Un Evzone (membre de la garde présidentielle), à la tombe du soldat inconnu,
place Syntagma, à Athènes. Source : The World Factbook.

En 1975, une nouvelle constitution fit de la Grèce une république parlementaire, mais dotant le président de pouvoirs étendus. Caramanlis en fut élu président en 1980. L'année suivante, le pays entra dans la CEE (Communauté économique européenne), tandis que le fils de Giorgios Papandreou, Andreas Papandreou (1919-1996), le chef du parti socialiste (Pasok), était porté par des élections législatives à la tête du gouvernement. En 1986, les pouvoirs présidentiels furent réduits au profit du parlement.

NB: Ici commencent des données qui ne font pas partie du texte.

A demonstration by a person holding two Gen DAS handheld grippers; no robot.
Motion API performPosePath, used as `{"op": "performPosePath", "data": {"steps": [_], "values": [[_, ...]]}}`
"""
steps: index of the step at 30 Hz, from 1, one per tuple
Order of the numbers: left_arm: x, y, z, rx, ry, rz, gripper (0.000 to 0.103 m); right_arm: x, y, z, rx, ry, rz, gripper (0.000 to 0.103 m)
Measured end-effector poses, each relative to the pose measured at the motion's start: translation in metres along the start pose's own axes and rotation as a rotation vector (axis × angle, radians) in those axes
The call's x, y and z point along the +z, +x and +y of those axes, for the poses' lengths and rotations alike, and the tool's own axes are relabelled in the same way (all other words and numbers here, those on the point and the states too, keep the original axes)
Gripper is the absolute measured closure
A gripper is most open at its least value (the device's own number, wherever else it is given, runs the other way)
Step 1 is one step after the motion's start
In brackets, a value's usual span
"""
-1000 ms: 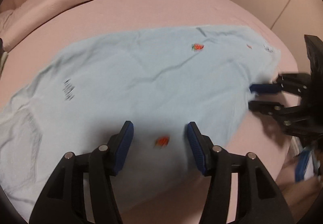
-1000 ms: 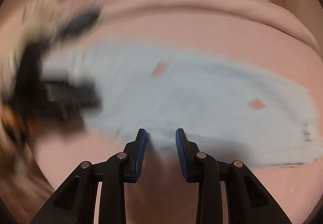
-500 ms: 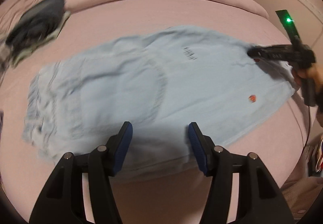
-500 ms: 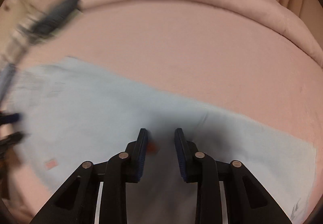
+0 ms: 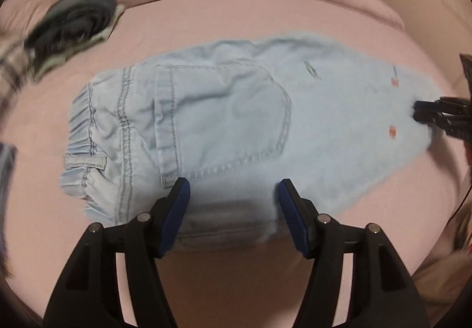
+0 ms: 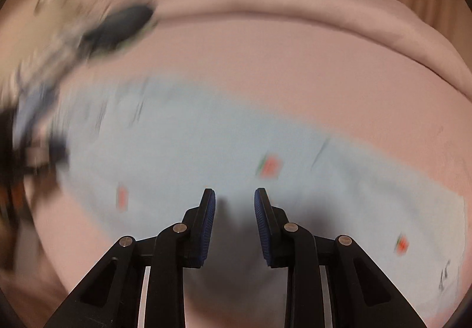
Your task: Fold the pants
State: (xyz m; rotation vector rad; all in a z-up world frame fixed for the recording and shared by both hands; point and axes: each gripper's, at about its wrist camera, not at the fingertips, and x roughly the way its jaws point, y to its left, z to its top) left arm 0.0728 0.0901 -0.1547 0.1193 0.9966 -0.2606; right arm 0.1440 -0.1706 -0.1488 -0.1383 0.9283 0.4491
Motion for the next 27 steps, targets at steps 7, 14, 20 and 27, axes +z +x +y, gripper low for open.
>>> {"op": "performPosePath", "data": {"steps": [7, 14, 20, 27], "values": [[-0.006, -0.024, 0.002, 0.0, -0.021, 0.017, 0.039, -0.053, -0.033, -0.012, 0.044, 0.074, -0.056, 0.074], [0.023, -0.029, -0.043, -0.189, -0.052, -0.057, 0.029, -0.118, -0.1, -0.112, 0.093, 0.607, -0.301, 0.056], [0.053, -0.01, -0.103, -0.377, -0.042, -0.037, 0.027, -0.193, -0.115, -0.17, 0.081, 0.959, -0.364, 0.056], [0.083, 0.025, -0.175, -0.569, -0.031, 0.047, 0.027, -0.221, -0.095, -0.207, 0.107, 1.126, -0.431, 0.056]]}}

La victoire, en 1990 de parti de centre-droit de la Nouvelle démocratie, dirigé par Constantin Mitsotakis a inauguré une période d'alternances politiques. Le Pasok a de nouveau gagné les élections en 1993, et la Nouvelle démocratie en 2004. Pendant toute cette période, la Grèce a confirmé son ancrage au sein de l'Europe : janvier 2002, adoption de l'euro (après une falsification du déficit budgétaire qui sera révélé deux ans plus tard); avril 2005, ratification du traité de constitution européenne. A la fin des années 1990 et au début des années 2000, la Grèce a aussi entrepris de normaliser ses relations avec ses voisins, notamment avec la Turquie, objet de vieux et récurrents antagonismes, et avec la Macédoine, devenue indépendante de la Yougoslavie en 1991, et que la Grèce soupçonnait de vouloir revendiquer sa propre province de Macédoine.